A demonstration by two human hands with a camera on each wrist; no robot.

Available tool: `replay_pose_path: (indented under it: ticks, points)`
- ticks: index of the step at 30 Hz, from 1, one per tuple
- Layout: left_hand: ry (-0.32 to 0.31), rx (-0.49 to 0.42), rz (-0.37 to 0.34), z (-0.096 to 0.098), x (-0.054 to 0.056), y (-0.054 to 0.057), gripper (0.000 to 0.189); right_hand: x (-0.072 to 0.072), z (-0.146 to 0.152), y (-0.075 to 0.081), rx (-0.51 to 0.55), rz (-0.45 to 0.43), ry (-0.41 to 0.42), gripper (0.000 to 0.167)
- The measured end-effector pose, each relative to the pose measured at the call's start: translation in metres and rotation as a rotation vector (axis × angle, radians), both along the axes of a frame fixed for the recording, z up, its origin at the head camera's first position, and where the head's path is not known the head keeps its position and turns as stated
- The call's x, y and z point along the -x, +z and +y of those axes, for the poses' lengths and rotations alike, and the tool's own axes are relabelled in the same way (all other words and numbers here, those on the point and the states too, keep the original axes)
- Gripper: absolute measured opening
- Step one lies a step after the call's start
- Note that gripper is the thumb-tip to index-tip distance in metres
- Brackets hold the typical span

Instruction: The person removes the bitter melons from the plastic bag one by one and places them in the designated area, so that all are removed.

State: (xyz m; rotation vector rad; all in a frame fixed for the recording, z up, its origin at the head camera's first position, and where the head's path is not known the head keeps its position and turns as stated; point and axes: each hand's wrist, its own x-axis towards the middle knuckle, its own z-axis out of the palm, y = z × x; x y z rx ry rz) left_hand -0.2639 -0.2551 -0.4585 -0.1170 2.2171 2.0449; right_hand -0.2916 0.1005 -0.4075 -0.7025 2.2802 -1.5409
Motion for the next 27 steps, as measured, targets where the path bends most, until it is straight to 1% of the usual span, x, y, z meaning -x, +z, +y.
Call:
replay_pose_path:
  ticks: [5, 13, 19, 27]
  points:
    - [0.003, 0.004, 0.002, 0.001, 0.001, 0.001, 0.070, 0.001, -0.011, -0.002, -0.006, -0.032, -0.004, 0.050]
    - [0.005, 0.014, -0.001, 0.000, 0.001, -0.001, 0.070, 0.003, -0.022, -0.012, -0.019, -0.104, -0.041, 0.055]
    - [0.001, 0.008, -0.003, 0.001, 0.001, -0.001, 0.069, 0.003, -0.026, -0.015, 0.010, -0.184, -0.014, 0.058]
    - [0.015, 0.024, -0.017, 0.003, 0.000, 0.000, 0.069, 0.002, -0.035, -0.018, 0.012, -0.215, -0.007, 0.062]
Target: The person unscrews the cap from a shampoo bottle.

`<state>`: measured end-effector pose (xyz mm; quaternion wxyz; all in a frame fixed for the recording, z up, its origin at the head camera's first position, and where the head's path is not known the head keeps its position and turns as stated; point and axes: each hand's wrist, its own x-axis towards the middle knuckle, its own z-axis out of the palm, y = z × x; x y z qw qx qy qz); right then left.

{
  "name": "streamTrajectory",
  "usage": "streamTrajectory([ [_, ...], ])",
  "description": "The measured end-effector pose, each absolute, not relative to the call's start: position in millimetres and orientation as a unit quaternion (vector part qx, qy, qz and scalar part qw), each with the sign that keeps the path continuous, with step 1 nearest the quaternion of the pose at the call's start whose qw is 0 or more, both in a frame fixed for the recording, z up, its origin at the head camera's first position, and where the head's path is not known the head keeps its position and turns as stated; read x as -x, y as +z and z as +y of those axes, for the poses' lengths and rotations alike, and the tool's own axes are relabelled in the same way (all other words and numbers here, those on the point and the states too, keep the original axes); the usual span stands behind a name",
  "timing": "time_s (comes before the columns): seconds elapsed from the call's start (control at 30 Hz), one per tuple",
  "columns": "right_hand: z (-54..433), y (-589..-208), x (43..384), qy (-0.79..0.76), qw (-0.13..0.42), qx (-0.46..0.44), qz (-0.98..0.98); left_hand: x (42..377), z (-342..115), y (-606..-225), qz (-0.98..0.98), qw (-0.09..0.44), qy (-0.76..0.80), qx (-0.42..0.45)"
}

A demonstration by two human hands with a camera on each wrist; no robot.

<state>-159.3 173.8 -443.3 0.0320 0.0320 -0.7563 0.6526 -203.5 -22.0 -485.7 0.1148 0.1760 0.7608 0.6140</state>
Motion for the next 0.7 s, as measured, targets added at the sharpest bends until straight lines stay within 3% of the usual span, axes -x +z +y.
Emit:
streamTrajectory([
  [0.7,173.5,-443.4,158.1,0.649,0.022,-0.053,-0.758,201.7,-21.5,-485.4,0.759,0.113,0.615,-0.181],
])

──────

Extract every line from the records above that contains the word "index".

- ticks: index of the step at 30 Hz, from 1, one per tuple
- Note that gripper is the thumb-tip to index-tip distance in metres

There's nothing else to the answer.